§ Aim of the exercise: Among the entries below, find the line with "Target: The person", then quote it and each following line up to and including the line with "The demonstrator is", and nothing else.

§ Provided records:
_ _ _ _

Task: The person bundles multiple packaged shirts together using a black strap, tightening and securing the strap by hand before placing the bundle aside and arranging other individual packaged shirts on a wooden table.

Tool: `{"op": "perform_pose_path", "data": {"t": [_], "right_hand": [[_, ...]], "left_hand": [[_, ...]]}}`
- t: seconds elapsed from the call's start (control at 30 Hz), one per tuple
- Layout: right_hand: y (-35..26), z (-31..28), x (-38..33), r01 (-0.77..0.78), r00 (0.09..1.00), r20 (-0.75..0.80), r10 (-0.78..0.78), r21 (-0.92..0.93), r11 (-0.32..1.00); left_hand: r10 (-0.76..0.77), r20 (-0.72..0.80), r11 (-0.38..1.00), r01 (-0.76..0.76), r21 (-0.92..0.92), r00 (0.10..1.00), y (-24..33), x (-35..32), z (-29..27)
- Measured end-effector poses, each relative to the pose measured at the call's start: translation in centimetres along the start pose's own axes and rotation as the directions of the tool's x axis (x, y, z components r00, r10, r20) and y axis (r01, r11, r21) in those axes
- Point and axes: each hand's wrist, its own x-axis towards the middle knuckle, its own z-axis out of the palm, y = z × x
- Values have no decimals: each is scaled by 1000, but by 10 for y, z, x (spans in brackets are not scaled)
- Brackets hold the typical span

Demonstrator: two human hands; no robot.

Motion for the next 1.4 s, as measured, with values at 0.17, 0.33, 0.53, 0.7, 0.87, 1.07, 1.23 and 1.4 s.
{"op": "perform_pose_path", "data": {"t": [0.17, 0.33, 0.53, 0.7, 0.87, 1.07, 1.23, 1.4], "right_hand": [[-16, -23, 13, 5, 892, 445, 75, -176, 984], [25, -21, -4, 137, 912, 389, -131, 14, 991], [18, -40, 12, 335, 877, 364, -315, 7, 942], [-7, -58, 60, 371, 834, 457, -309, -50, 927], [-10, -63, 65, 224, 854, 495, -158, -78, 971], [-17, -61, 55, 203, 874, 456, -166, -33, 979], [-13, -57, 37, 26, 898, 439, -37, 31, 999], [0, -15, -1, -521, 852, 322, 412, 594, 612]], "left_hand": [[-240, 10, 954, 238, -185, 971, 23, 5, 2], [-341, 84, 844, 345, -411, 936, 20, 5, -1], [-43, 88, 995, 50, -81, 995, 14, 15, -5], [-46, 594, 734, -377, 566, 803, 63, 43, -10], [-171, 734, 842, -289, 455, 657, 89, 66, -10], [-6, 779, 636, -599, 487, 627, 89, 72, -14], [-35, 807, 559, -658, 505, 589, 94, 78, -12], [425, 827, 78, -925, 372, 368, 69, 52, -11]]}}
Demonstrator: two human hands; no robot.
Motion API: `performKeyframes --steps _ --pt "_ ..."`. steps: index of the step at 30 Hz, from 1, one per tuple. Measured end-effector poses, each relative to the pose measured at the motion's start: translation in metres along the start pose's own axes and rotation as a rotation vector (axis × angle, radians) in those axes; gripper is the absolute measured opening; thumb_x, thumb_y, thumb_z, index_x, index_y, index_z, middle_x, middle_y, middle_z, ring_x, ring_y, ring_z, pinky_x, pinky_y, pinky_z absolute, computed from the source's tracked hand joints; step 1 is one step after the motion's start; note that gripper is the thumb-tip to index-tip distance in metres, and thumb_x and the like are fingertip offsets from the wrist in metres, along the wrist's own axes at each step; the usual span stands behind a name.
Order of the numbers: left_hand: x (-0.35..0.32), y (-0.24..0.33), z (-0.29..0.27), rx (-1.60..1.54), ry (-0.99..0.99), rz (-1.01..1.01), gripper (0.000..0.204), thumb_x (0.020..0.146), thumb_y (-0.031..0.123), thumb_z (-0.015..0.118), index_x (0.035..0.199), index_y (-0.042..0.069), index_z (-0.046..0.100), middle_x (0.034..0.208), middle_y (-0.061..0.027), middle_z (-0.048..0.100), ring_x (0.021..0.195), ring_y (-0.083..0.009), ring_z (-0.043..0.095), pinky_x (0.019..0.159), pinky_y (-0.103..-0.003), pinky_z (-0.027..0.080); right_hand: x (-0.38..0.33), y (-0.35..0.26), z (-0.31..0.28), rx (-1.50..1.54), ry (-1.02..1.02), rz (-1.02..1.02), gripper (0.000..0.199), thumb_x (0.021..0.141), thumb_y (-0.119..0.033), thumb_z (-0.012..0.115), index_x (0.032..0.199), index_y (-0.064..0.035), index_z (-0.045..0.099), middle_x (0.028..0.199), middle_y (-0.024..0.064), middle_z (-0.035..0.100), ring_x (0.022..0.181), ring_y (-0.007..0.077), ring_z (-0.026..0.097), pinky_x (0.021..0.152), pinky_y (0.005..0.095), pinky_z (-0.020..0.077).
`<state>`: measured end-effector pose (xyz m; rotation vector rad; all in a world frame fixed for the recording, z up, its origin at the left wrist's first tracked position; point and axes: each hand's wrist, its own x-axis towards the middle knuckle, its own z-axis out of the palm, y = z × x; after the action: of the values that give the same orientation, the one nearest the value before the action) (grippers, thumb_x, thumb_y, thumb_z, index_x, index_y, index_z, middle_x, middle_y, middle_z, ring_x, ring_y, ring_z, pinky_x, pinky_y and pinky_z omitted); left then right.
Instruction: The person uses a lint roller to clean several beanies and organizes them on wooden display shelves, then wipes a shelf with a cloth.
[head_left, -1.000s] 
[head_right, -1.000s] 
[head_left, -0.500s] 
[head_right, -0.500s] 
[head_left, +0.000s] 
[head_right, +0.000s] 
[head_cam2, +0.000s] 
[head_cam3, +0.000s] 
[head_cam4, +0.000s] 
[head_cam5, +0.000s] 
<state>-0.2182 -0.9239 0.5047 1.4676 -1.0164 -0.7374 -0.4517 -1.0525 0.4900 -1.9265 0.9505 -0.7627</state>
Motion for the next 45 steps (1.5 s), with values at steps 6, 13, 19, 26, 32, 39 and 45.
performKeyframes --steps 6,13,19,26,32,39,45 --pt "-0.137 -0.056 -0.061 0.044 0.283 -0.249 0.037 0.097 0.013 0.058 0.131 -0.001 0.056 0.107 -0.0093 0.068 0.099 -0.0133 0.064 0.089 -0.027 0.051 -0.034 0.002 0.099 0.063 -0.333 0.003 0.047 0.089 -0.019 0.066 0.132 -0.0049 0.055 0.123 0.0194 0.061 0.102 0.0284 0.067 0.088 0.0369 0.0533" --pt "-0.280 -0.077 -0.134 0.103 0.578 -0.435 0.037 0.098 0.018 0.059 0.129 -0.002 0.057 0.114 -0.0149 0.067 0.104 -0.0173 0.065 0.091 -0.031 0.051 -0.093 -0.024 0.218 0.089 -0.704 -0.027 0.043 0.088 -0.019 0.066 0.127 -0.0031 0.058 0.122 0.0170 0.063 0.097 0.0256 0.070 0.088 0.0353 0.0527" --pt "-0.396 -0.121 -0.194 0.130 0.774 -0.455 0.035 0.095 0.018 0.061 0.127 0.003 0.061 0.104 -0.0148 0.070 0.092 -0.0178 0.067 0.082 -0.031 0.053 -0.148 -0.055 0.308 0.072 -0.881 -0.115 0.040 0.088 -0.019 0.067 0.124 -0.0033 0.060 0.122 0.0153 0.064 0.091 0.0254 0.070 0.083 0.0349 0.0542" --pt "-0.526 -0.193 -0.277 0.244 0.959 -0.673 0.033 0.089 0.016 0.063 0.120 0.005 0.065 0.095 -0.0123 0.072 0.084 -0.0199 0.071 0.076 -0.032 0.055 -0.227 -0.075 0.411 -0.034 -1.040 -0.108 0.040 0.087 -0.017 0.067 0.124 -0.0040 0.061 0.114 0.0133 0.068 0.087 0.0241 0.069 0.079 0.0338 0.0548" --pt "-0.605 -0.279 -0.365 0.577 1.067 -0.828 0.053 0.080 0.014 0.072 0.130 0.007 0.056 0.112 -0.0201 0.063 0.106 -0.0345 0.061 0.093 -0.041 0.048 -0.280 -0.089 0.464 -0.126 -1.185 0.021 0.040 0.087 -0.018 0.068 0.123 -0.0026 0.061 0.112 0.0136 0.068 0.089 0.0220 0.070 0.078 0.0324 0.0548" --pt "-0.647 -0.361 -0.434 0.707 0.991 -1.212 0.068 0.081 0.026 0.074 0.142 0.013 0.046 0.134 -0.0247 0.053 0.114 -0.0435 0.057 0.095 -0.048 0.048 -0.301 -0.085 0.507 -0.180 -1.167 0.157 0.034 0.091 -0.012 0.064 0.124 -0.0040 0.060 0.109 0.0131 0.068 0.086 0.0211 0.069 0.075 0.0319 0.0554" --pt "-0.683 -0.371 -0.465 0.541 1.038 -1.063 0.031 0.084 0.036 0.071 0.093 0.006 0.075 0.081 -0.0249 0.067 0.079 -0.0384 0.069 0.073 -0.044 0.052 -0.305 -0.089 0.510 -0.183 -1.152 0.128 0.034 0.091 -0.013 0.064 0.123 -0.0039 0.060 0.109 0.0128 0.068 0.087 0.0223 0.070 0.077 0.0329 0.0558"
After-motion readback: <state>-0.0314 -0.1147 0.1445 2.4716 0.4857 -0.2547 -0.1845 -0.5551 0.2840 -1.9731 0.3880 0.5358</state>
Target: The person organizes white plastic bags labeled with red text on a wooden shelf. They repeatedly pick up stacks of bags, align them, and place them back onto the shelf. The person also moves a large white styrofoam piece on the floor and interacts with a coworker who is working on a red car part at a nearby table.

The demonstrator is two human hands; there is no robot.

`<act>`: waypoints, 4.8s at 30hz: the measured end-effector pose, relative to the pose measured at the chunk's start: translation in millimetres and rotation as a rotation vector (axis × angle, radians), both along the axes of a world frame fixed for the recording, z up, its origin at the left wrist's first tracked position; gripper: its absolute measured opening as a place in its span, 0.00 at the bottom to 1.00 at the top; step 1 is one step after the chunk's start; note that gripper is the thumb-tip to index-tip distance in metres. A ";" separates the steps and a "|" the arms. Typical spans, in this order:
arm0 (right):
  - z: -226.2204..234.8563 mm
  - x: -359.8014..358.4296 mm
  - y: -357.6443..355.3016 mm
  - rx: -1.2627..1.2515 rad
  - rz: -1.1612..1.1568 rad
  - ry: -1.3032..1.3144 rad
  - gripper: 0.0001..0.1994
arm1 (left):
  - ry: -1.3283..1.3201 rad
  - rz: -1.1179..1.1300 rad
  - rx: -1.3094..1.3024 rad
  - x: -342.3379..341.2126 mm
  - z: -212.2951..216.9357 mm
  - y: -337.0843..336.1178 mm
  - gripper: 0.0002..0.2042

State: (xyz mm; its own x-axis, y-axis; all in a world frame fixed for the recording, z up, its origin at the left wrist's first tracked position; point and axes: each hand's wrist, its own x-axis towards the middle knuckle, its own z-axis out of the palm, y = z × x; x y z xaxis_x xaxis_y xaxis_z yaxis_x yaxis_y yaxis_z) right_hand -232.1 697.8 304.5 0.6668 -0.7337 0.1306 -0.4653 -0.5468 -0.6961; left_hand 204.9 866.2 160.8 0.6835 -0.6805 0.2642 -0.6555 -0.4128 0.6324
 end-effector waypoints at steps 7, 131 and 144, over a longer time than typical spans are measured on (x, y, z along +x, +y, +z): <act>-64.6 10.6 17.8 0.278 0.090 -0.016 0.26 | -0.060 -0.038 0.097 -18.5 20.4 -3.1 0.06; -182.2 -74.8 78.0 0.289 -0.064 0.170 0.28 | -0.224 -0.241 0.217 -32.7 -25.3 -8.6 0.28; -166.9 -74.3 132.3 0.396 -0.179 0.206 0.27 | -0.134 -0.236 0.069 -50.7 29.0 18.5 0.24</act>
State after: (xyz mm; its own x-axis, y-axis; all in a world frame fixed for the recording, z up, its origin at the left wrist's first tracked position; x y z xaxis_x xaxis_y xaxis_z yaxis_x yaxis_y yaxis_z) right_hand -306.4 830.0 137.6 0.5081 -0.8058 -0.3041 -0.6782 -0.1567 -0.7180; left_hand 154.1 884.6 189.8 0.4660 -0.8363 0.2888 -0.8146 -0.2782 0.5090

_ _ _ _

§ Solution to this exercise:
Target: The person organizes white plastic bags labeled with red text on a wooden shelf. They repeatedly pick up stacks of bags, align them, and place them back onto the shelf. The person also moves a large white styrofoam piece on the floor and interacts with a coworker who is working on a red car part at a nearby table.

The demonstrator is two human hands; there is no robot.

The exercise output is complete.